The Virtual System/Server Administrator (VSA), is software used by Kaseya customers to monitor and manage their infrastructure. It is supplied either as a hosted cloud service by Kaseya, or via on-premises VSA servers. These SaaS VSA servers can be deployed by end-users or by MSPs. Kaseya sends out updates to these VSA servers and, on Friday July 2, an update was distributed that contained REvil ransomware code. It affected fewer than 40 Kaseya VSA customers — but around 30 of them were MSPs, and the code was then sent on to their customers.

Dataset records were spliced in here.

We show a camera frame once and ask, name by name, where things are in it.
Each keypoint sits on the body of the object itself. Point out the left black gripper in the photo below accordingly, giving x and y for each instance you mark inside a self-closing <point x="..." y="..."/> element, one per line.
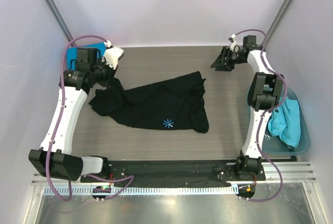
<point x="111" y="77"/>

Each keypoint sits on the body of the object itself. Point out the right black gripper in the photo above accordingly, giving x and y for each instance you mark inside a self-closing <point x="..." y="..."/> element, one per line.
<point x="228" y="58"/>

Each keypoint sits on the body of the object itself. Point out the black t shirt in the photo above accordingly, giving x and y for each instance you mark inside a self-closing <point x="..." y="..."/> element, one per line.
<point x="175" y="104"/>

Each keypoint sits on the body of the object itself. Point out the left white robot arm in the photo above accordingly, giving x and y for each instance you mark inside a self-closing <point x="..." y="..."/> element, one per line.
<point x="53" y="158"/>

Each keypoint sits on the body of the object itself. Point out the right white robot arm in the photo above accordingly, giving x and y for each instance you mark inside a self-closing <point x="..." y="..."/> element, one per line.
<point x="263" y="97"/>

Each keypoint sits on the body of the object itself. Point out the crumpled light blue t shirt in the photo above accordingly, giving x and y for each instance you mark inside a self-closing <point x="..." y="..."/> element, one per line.
<point x="285" y="122"/>

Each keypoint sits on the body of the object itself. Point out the translucent blue plastic bin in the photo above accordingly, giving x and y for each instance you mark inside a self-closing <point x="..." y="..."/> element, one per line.
<point x="273" y="144"/>

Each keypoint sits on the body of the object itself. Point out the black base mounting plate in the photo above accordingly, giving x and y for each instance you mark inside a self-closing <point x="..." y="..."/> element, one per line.
<point x="181" y="173"/>

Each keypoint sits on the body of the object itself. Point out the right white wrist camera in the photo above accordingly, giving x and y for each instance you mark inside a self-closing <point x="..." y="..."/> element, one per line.
<point x="234" y="46"/>

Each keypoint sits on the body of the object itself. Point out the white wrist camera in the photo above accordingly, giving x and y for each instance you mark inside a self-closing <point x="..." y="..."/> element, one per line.
<point x="112" y="55"/>
<point x="234" y="46"/>

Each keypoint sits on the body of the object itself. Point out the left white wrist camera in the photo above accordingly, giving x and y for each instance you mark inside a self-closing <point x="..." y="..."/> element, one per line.
<point x="112" y="55"/>

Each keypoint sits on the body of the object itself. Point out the right aluminium corner post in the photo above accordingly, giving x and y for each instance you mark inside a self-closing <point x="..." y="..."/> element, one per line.
<point x="277" y="20"/>

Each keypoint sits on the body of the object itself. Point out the aluminium corner post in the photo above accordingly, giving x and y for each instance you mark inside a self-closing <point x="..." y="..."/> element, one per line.
<point x="277" y="20"/>
<point x="59" y="19"/>

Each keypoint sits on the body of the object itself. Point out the left aluminium corner post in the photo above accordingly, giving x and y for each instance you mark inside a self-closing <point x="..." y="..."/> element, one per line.
<point x="59" y="19"/>

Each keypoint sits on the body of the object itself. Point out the aluminium frame rail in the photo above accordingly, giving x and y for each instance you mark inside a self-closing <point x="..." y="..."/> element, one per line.
<point x="287" y="172"/>

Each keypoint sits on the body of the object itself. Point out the white slotted cable duct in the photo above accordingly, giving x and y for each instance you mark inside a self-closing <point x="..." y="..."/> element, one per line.
<point x="90" y="190"/>

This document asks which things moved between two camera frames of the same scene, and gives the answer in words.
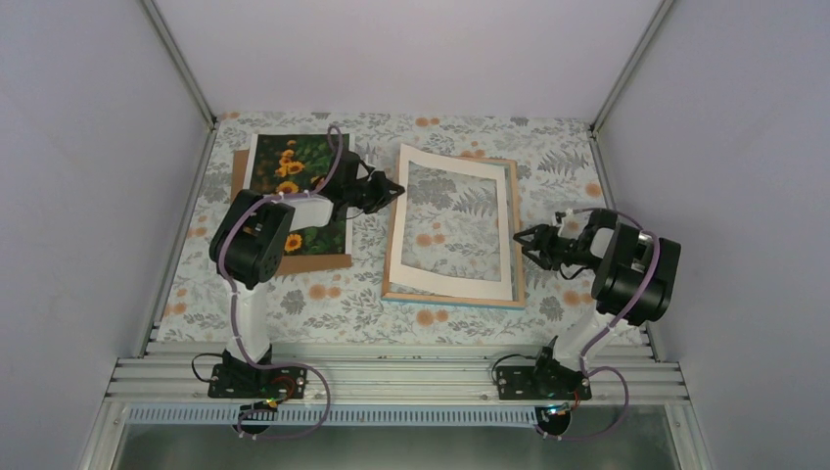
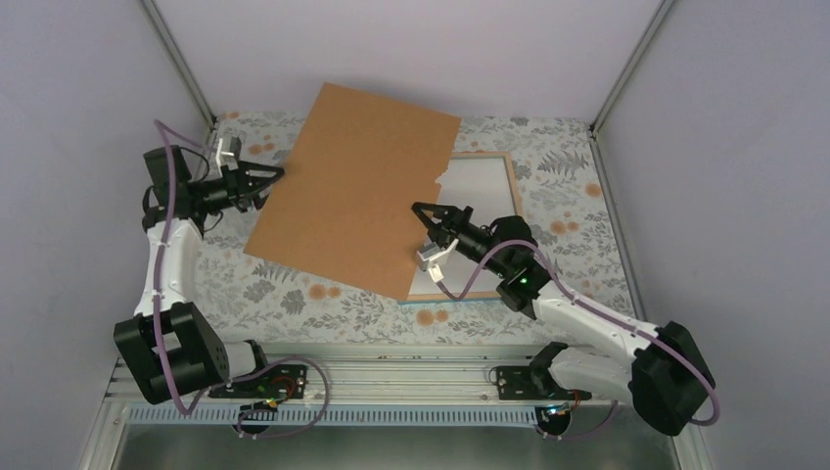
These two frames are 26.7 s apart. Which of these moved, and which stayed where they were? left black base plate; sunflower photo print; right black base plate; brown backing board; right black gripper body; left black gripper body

Potentially thousands of MSP client businesses were infected.

Here is VSA:

Kaseya has released a “Compromise Detection Tool” to detect if an installation has been compromised.  All on-premises VSA Servers should continue to remain offline until further instructions from Kaseya about when it is safe to restore operations. A patch will be required to be installed prior to restarting the VSA and a set of recommendations on how to increase security posture.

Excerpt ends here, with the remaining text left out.